Las pastillas buenas

Las principales anécdotas, que son muchas después de unos cuantos años de mostrador, están relacionadas con el lenguaje. Era muy habitual que llegasen usuarios de Marruecos (la frontera está a escasos 5 km) con una prescripción en el que el nombre del medicamento estaba mal escrito o como a ellos les sonaba:  desde una caja de “Springfield” para referirse al medicamento de ibuprofeno, “pocito” para decir callito o “vitramento” para el calmante vitaminado.

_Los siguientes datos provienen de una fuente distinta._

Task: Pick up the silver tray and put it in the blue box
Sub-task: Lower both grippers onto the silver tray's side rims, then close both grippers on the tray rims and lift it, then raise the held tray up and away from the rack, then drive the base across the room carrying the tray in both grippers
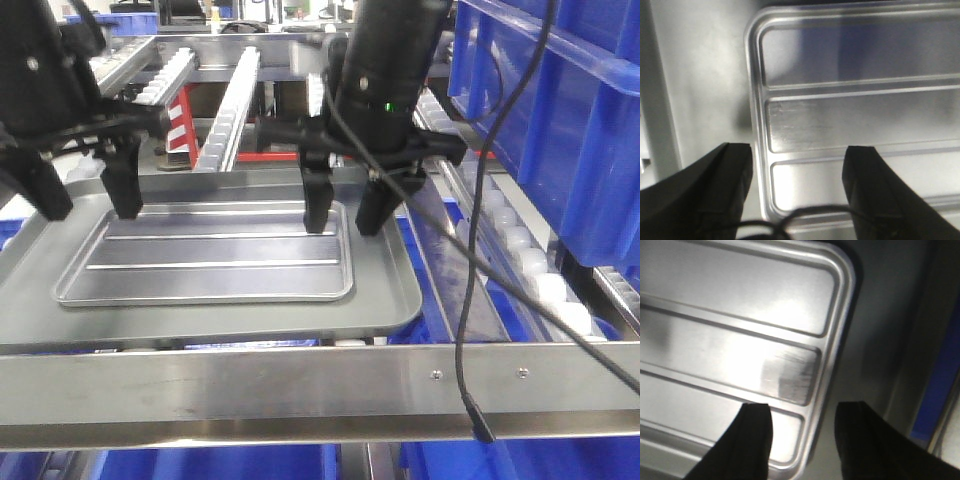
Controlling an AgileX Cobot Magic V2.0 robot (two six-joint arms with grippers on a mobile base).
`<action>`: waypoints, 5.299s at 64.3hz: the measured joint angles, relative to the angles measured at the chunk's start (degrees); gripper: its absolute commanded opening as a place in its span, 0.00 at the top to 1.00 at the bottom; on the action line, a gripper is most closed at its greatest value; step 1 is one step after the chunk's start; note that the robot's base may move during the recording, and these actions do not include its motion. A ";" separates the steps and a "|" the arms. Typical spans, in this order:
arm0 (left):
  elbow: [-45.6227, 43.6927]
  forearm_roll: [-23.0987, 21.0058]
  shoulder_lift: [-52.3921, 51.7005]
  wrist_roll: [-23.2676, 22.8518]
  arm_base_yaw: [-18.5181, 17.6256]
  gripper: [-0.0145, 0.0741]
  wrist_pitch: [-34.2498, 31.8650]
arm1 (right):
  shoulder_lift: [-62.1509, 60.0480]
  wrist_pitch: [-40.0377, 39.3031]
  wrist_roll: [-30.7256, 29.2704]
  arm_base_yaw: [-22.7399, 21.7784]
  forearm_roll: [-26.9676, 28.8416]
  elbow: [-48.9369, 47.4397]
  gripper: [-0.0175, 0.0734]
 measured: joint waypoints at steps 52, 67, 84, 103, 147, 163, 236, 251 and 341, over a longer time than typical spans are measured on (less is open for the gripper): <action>0.00 -0.19 4.51 0.00 3.01 0.48 -4.77 | 1.93 -0.88 0.47 0.00 -0.91 -0.22 0.35; -0.05 -0.29 6.37 0.00 3.01 0.48 -4.87 | 1.99 -1.58 0.47 0.00 -0.91 -0.22 0.35; -0.28 -0.41 6.46 0.00 3.01 0.50 -4.89 | 2.73 -1.67 0.58 0.00 -1.04 -0.22 0.37; -0.28 -0.36 6.46 -0.03 3.13 0.95 -5.23 | 2.73 -1.90 1.03 0.00 -1.30 -0.26 0.74; -1.76 -0.35 -9.28 -2.56 2.99 0.94 4.67 | -8.61 2.72 2.53 1.21 -5.94 -0.35 0.74; -1.76 2.06 -17.51 -6.99 -1.76 0.94 10.93 | -18.06 9.47 6.54 5.80 -13.70 -0.35 0.74; -1.98 5.67 -32.13 -15.19 -14.14 0.94 16.04 | -39.51 16.48 7.91 8.59 -13.42 7.27 0.74; -1.98 5.76 -32.06 -15.19 -14.14 0.94 15.91 | -39.51 16.59 7.95 8.59 -13.42 7.27 0.74; -1.98 6.03 -32.06 -15.19 -14.18 0.94 15.92 | -39.51 16.66 8.08 8.59 -13.42 7.27 0.74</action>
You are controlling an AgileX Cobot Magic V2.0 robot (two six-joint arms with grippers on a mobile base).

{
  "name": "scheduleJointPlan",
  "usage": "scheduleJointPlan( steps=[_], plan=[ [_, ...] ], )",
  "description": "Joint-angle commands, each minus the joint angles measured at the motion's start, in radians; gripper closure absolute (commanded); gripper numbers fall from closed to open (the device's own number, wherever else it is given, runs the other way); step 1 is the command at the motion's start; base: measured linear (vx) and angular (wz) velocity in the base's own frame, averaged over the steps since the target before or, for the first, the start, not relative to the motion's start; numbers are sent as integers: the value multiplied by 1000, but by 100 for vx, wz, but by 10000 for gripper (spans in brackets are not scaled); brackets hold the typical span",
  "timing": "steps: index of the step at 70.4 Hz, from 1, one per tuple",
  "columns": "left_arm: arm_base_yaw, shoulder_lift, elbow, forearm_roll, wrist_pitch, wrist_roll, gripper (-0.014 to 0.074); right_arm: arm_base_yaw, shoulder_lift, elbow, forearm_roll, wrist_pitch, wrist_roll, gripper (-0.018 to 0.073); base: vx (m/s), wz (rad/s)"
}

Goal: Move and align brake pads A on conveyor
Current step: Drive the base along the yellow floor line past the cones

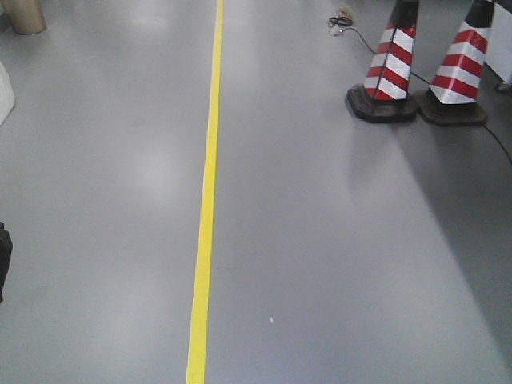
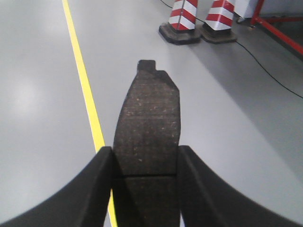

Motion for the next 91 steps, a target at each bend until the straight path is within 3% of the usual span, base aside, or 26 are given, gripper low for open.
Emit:
scheduleJointPlan(
  steps=[1, 91],
  plan=[
    [-2, 5, -32, 2, -91, -5, 602, -4, 8, -31, -4, -96, -1, 561, 79, 13],
    [-2, 8, -32, 2, -91, -5, 602, -4, 8, -31, -4, -96, -1, 561, 75, 1]
  ],
)
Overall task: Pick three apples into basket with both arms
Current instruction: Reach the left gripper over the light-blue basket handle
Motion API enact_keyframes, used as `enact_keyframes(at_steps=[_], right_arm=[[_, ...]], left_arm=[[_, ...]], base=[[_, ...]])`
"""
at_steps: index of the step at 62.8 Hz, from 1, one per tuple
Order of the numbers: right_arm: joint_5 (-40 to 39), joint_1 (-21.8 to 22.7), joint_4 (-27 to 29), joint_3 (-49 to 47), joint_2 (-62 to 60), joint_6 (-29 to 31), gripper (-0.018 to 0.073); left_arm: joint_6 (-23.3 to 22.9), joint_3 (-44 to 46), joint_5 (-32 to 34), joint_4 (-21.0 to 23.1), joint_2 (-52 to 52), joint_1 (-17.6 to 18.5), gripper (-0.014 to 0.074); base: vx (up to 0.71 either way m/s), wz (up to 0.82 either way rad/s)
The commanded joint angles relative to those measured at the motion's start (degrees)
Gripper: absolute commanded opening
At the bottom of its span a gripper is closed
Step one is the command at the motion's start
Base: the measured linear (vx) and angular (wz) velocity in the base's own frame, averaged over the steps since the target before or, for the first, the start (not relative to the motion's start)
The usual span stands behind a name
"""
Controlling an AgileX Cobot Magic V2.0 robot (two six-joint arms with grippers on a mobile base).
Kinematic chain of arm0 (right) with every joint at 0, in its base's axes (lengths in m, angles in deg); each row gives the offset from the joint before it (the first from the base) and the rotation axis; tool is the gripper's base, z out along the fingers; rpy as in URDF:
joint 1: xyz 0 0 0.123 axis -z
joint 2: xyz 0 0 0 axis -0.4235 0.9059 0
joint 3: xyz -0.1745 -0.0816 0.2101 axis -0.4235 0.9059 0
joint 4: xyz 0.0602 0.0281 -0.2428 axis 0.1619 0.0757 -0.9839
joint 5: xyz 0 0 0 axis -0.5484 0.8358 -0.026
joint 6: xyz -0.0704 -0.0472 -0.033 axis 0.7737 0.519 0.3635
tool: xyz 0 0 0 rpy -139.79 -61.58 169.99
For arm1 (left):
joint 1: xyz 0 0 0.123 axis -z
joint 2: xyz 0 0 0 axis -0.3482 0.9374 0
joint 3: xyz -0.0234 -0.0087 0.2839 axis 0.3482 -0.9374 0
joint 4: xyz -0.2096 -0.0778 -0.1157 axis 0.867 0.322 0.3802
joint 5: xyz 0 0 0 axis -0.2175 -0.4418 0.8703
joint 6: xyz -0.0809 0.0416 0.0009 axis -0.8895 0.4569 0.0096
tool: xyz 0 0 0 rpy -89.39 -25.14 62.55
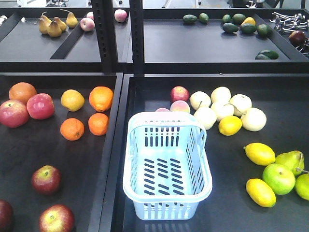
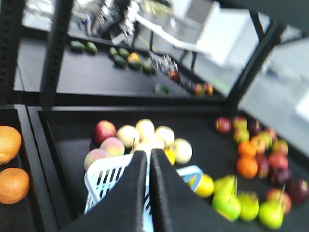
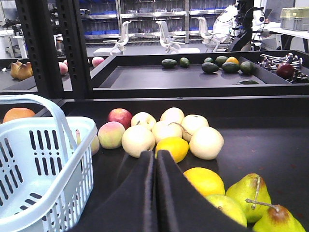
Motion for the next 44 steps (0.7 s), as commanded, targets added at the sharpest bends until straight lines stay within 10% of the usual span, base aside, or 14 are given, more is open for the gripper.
enact_keyframes(at_steps=[1, 25, 44], right_arm=[[-4.5, 0.4, -0.7, 0.8, -0.8, 0.0, -0.0004], [-4.5, 0.4, -0.7, 0.8, -0.8, 0.0, -0.0004], [-4.5, 0.4, -0.7, 0.8, -0.8, 0.0, -0.0004]], left_arm=[[5.9, 5.3, -3.2, 3.3, 5.6, -0.1, 0.0053], [20.5, 21.8, -9.6, 2.6, 29.4, 7.5, 0.0547], [26.6, 37.6, -10.8, -11.2, 46.4, 18.9, 0.0556]], base=[[0.00, 0.00], [0.00, 0.00], [0.00, 0.00]])
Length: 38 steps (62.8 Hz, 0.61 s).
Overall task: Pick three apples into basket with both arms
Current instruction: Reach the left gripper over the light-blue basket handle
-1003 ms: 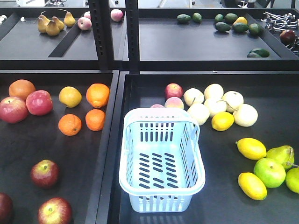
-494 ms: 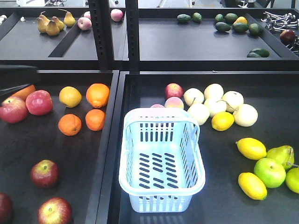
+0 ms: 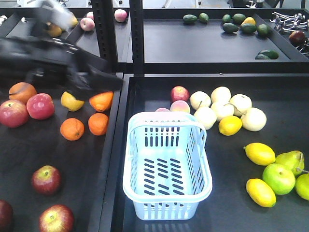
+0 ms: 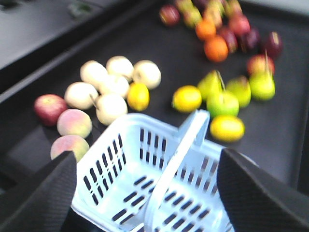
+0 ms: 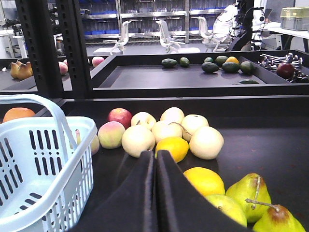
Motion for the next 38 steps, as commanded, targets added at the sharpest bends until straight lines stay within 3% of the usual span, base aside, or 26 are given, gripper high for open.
enact_keyframes(at_steps=[1, 10, 38], right_arm=[[-4.5, 0.4, -0.7, 0.8, -0.8, 0.0, -0.0004], [-4.5, 0.4, -0.7, 0.8, -0.8, 0.0, -0.0004], [-4.5, 0.4, -0.7, 0.8, -0.8, 0.0, -0.0004]], left_arm=[[1.4, 6.0, -0.1, -3.2, 2.2, 3.0, 0.0554], [1.4, 10.9, -1.3, -9.2, 7.4, 5.8, 0.0536], [1.6, 12.2, -0.5, -12.3, 15.0, 8.2, 0.0534]], base=[[0.00, 0.00], [0.00, 0.00], [0.00, 0.00]])
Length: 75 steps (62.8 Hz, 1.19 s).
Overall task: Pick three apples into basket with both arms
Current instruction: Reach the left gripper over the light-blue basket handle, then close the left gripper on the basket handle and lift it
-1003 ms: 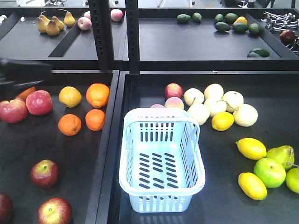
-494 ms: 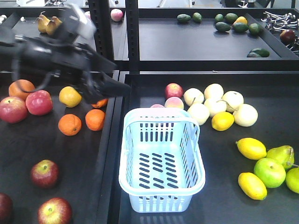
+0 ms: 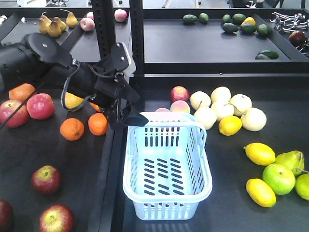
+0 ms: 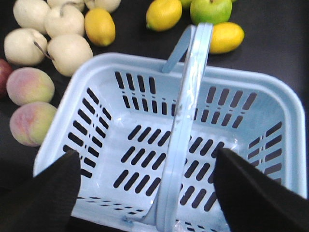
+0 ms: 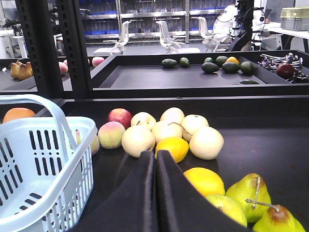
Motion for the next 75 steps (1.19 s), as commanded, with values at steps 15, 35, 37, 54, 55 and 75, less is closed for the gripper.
enact_keyframes(at_steps=[15, 35, 37, 54, 55, 75], right_arm=[[-4.5, 0.4, -0.7, 0.8, -0.8, 0.0, -0.0004], [-4.5, 0.4, -0.7, 0.8, -0.8, 0.0, -0.0004], [-4.5, 0.4, -0.7, 0.8, -0.8, 0.0, -0.0004], [-4.5, 0.4, -0.7, 0.8, -0.8, 0.0, -0.0004], [-4.5, 0.4, -0.7, 0.8, -0.8, 0.0, -0.0004], [-4.5, 0.4, -0.7, 0.8, -0.8, 0.0, -0.0004]], left_arm=[[0.8, 1.8, 2.5, 2.8, 0.8, 1.3, 0.0534], [0.7, 1.8, 2.6, 2.7, 4.4, 2.7, 0.0533], [0.6, 1.8, 2.7, 2.8, 4.4, 2.7, 0.0529], [-3.8, 1.8, 3.5, 3.0, 4.1, 2.7, 0.0283], [-4.2, 1.8, 3.5, 3.0, 4.1, 2.7, 0.0248], [-12.4, 1.8, -0.1, 4.1, 1.0, 2.7, -0.0009]], base=[[0.00, 0.00], [0.00, 0.00], [0.00, 0.00], [0.00, 0.00], [0.00, 0.00], [0.00, 0.00]])
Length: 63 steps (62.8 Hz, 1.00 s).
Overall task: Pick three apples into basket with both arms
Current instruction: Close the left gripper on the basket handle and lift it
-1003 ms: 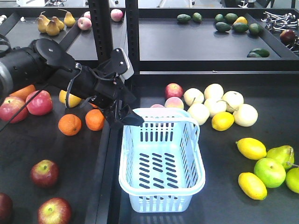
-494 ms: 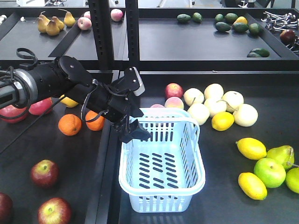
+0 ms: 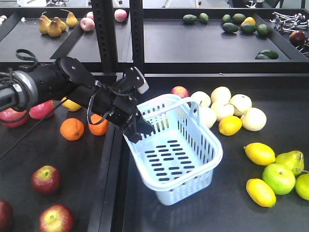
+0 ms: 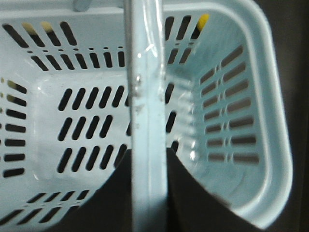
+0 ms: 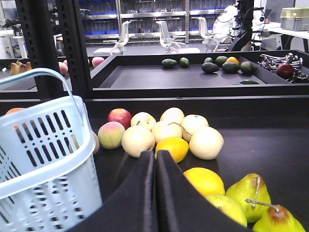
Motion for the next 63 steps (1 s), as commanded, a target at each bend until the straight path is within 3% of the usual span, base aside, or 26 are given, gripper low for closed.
enact_keyframes(at_steps=[1, 20, 36, 50, 63], right_arm=[[-4.4, 0.4, -0.7, 0.8, -0.8, 0.0, -0.0004], [-4.4, 0.4, -0.7, 0.8, -0.8, 0.0, -0.0004], [-4.4, 0.4, -0.7, 0.8, -0.8, 0.0, -0.0004], [-4.4, 0.4, -0.7, 0.8, -0.8, 0.0, -0.0004], [-4.4, 0.4, -0.7, 0.8, -0.8, 0.0, -0.0004]], left_arm=[[-4.4, 1.7, -2.2, 4.1, -6.3, 0.3, -0.0008], [-19.9, 1.4, -3.9, 3.6, -18.8, 0.3, -0.0008], [-34.6, -0.6, -6.3, -6.1, -31.2, 0.7, -0.0008], [-38.7, -17.1, 3.4, -5.3, -47.4, 0.7, -0.0008], [-38.8, -36.2, 13.2, -0.4, -62.1, 0.7, -0.0008]], base=[[0.00, 0.00], [0.00, 0.00], [0.00, 0.00], [0.00, 0.00], [0.00, 0.00]])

Desde tener que pasar a un usuario dentro de la rebotica y continuar atendiendo mientras él revisaba toda la rebotica para encontrar sus pastillas para la tensión a esperar con la farmacia cerrada en la puerta porque un usuario había sufrido un retraso en el viaje desde el norte de Marruecos y venía expresamente a buscar un tratamiento.

La más graciosa fue la de un hombre que me pedía algo bueno en pastillas. Le pregunte para qué era y él afirmaba que fuesen buenas. Ante mi pregunta si eran para dolor de cabeza, estomago o para qué las quería, el usuario se empezó a enfadar diciendo que él solo quería que fuesen buenas y que, si yo no las tenía, se iría a otro sitio. Después de intentarlo y sacarle varias opciones al mostrador el hombre desconfió de mi oferta y se acabó marchando. Siempre me quedó la duda de qué pastillas eran las realmente buenas.